▸ Exercise prompt
The reply should consist of the entire listing, word for word.

::: Information provided

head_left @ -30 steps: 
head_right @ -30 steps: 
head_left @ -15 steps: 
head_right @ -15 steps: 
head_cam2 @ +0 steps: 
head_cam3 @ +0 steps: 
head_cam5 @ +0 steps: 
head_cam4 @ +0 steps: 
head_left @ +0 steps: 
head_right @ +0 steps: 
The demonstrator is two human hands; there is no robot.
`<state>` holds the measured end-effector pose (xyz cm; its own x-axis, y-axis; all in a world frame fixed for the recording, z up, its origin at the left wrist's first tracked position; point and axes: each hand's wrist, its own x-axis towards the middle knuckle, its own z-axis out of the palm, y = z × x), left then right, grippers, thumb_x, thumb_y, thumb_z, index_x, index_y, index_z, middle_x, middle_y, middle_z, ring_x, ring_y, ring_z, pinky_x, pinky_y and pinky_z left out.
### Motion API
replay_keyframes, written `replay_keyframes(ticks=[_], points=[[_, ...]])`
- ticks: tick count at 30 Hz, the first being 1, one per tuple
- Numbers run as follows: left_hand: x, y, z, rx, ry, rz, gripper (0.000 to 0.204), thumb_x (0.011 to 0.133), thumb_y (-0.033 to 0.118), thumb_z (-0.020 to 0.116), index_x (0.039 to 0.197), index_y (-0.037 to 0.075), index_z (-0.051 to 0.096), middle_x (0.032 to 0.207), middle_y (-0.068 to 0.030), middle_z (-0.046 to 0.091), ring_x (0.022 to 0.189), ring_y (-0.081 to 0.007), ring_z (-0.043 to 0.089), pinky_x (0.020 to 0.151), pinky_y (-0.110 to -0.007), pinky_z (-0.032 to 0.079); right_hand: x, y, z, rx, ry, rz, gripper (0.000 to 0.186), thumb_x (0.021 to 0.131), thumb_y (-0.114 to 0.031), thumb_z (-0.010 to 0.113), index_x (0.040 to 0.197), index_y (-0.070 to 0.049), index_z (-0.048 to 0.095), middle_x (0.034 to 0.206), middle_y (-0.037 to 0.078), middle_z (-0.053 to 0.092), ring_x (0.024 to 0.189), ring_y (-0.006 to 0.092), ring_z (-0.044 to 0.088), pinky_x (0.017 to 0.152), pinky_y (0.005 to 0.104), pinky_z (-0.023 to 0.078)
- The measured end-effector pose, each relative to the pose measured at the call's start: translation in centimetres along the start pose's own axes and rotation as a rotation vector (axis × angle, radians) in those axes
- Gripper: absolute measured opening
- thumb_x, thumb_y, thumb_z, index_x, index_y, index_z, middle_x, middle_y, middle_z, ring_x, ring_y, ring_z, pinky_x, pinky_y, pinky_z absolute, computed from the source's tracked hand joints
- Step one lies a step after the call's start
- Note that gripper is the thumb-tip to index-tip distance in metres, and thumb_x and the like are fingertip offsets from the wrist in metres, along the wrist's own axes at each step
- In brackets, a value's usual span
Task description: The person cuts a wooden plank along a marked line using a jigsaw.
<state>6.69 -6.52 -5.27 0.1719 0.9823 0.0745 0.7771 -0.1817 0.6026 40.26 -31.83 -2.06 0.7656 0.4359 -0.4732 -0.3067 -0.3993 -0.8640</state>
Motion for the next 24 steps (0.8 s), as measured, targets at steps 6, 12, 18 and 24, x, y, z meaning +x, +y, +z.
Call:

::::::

▸ Result for this task
head_left @ -30 steps: 
head_right @ -30 steps: 
head_left @ -15 steps: 
head_right @ -15 steps: 
head_cam2 @ +0 steps: 
head_cam3 @ +0 steps: 
head_cam5 @ +0 steps: 
head_cam4 @ +0 steps: 
head_left @ +0 steps: 
head_right @ +0 steps: 
The demonstrator is two human hands; there is no robot.
`<state>` holds the measured end-effector pose (xyz cm; its own x-axis, y-axis; all in a world frame fixed for the recording, z up, its origin at the left wrist's first tracked position; point and axes: each hand's wrist, its own x-axis towards the middle knuckle, its own z-axis out of the palm, y = z × x), left then right, grippers, thumb_x, thumb_y, thumb_z, index_x, index_y, index_z, middle_x, middle_y, middle_z, ring_x, ring_y, ring_z, pinky_x, pinky_y and pinky_z left out.
### Motion API
replay_keyframes, written `replay_keyframes(ticks=[_], points=[[_, ...]])`
- ticks: tick count at 30 Hz, the first being 1, one per tuple
- Numbers run as follows: left_hand: x, y, z, rx, ry, rz, gripper (0.000 to 0.204), thumb_x (0.011 to 0.133), thumb_y (-0.033 to 0.118), thumb_z (-0.020 to 0.116), index_x (0.039 to 0.197), index_y (-0.037 to 0.075), index_z (-0.051 to 0.096), middle_x (0.032 to 0.207), middle_y (-0.068 to 0.030), middle_z (-0.046 to 0.091), ring_x (0.022 to 0.189), ring_y (-0.081 to 0.007), ring_z (-0.043 to 0.089), pinky_x (0.020 to 0.151), pinky_y (-0.110 to -0.007), pinky_z (-0.032 to 0.079); right_hand: x, y, z, rx, ry, rz, gripper (0.000 to 0.186), thumb_x (0.021 to 0.131), thumb_y (-0.114 to 0.031), thumb_z (-0.010 to 0.113), index_x (0.040 to 0.197), index_y (-0.070 to 0.049), index_z (-0.048 to 0.095), middle_x (0.034 to 0.206), middle_y (-0.037 to 0.078), middle_z (-0.053 to 0.092), ring_x (0.024 to 0.189), ring_y (-0.006 to 0.092), ring_z (-0.044 to 0.088), pinky_x (0.017 to 0.152), pinky_y (0.005 to 0.104), pinky_z (-0.023 to 0.078)
- The measured end-effector pose, each relative to the pose measured at the call's start: translation in centimetres along the start pose's own axes and rotation as a rotation vector (axis × angle, radians) in those axes
- Gripper: absolute measured opening
- thumb_x, thumb_y, thumb_z, index_x, index_y, index_z, middle_x, middle_y, middle_z, ring_x, ring_y, ring_z, pinky_x, pinky_y, pinky_z absolute, computed from the source's tracked hand joints
- Step one lies a step after the call's start
- Note that gripper is the thumb-tip to index-tip distance in metres, and thumb_x and the like are fingertip offsets from the wrist in metres, along the wrist's own axes at each step
- In brackets, a value's usual span
Task description: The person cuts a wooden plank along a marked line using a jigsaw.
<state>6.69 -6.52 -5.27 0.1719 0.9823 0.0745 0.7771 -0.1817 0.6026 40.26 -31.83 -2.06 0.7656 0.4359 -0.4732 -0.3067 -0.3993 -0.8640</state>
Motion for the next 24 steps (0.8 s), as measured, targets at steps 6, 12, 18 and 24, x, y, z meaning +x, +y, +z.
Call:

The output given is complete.